Incremental Semantic Localization using Hierarchical Clustering of Object Association Sets

We present a novel approach for relocalization or place recognition, a fundamental problem to be solved in many robotics, automation, and AR applications. Rather than relying on often unstable appearance information, we consider a situation in which the reference map is given in the form of localized objects. Our localization framework relies on 3D semantic object detections, which are then associated to objects in the map. Possible pair-wise association sets are grown based on hierarchical clustering using a merge metric that evaluates spatial compatibility. The latter notably uses information about relative object configurations, which is invariant with respect to global transformations. Association sets are furthermore updated and expanded as the camera incrementally explores the environment and detects further objects. We test our algorithm in several challenging situations including dynamic scenes, large view-point changes, and scenes with repeated instances. Our experiments demonstrate that our approach outperforms prior art in terms of both robustness and accuracy.

Accurate Instance-Level CAD Model Retrieval in a Large-Scale Database

We present a new solution to the fine-grained retrieval of clean CAD models from a large-scale database in order to recover detailed object shape geometries for RGBD scans. Unlike previous work simply indexing into a moderately small database using an object shape descriptor and accepting the top retrieval result, we argue that in the case of a large-scale database a more accurate model may be found within a neighborhood of the descriptor. More importantly, we propose that the distinctiveness deficiency of shape descriptors at the instance level can be compensated by a geometry-based re-ranking of its neighborhood. Our approach first leverages the discriminative power of learned representations to distinguish between different categories of models and then uses a novel robust point set distance metric to re-rank the CAD neighborhood, enabling fine-grained retrieval in a large shape database. Evaluation on a real-world dataset shows that our geometry-based re-ranking is a conceptually simple but highly effective method that can lead to a significant improvement in retrieval accuracy compared to the state-of-the-art.

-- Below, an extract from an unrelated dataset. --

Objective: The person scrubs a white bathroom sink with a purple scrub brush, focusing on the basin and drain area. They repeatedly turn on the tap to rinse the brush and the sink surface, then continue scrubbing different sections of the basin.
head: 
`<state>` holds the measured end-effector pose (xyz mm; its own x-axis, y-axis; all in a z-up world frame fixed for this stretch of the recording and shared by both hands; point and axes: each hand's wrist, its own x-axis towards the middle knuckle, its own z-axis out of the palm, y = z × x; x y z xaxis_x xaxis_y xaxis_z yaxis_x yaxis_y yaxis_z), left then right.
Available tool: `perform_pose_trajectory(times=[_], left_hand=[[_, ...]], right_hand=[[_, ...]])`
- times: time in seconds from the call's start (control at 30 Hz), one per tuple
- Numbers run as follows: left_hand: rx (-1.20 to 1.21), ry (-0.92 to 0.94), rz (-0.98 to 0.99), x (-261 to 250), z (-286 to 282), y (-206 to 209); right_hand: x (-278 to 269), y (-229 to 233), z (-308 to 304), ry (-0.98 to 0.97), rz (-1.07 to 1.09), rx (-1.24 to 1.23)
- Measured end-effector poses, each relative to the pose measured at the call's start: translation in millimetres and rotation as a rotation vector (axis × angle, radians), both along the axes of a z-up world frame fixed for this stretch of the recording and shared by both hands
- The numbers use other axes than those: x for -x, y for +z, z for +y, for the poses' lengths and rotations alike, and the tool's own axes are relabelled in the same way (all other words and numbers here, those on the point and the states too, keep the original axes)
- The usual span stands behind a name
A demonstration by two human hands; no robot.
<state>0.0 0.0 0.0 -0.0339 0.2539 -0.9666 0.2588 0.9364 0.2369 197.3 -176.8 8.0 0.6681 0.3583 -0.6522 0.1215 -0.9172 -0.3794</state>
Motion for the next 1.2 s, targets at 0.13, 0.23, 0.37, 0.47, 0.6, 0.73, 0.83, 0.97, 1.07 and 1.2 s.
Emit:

Spotlights: Probing Shapes from Spherical Viewpoints

Recent years have witnessed the surge of learned representations that directly build upon point clouds. Though becoming increasingly expressive, most existing representations still struggle to generate ordered point sets. Inspired by spherical multi-view scanners, we propose a novel sampling model called Spotlights to represent a 3D shape as a compact 1D array of depth values. It simulates the configuration of cameras evenly distributed on a sphere, where each virtual camera casts light rays from its principal point through sample points on a small concentric spherical cap to probe for the possible intersections with the object surrounded by the sphere. The structured point cloud is hence given implicitly as a function of depths. We provide a detailed geometric analysis of this new sampling scheme and prove its effectiveness in the context of the point cloud completion task. Experimental results on both synthetic and real data demonstrate that our method achieves competitive accuracy and consistency while having a significantly reduced computational cost. Furthermore, we show superior performance on the downstream point cloud registration task over state-of-the-art completion methods.